REQUIRED WORK → Skip the pictures, please, and write out exactly every line from the one containing "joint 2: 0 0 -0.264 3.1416" through the end of the listing below.

EXERCISE DATA →
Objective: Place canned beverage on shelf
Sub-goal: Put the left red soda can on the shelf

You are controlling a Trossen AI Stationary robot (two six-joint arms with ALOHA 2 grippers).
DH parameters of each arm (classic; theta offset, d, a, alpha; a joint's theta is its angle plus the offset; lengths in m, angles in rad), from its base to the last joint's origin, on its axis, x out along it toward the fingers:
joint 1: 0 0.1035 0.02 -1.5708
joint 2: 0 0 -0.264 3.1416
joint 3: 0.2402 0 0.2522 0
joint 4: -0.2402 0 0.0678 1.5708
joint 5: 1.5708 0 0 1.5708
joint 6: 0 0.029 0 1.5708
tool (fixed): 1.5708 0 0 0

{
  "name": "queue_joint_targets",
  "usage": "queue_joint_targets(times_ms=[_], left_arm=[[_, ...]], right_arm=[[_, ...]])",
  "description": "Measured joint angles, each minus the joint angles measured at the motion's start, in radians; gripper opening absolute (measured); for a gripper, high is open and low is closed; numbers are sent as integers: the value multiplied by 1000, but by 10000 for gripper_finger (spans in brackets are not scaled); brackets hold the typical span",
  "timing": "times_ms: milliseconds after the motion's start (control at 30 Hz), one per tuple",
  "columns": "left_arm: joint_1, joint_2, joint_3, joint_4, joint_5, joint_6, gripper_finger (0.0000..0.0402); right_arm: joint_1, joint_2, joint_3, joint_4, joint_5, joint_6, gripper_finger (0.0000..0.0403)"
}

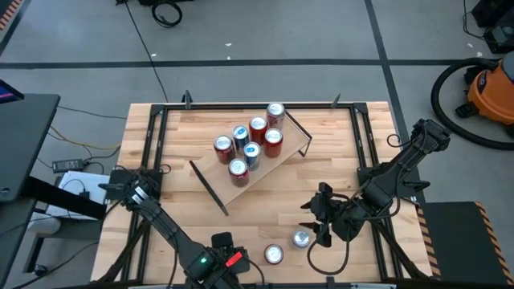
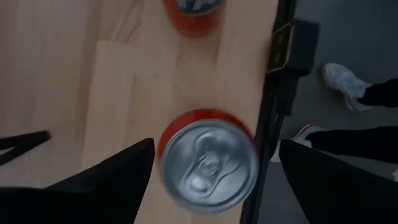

SOLUTION →
joint 2: 0 0 -0.264 3.1416
joint 3: 0.2402 0 0.2522 0
joint 4: -0.2402 0 0.0678 1.5708
joint 5: 1.5708 0 0 1.5708
joint 6: 0 0.029 0 1.5708
tool (fixed): 1.5708 0 0 0

{
  "name": "queue_joint_targets",
  "usage": "queue_joint_targets(times_ms=[_], left_arm=[[_, ...]], right_arm=[[_, ...]])",
  "description": "Measured joint angles, each minus the joint angles measured at the motion's start, in radians; gripper opening absolute (measured); for a gripper, high is open and low is closed; numbers are sent as integers: the value multiplied by 1000, but by 10000 for gripper_finger (spans in brackets are not scaled); brackets hold the typical span",
  "timing": "times_ms: milliseconds after the motion's start (control at 30 Hz), one per tuple",
  "columns": "left_arm: joint_1, joint_2, joint_3, joint_4, joint_5, joint_6, gripper_finger (0.0000..0.0402); right_arm: joint_1, joint_2, joint_3, joint_4, joint_5, joint_6, gripper_finger (0.0000..0.0403)"
}

No more output is needed.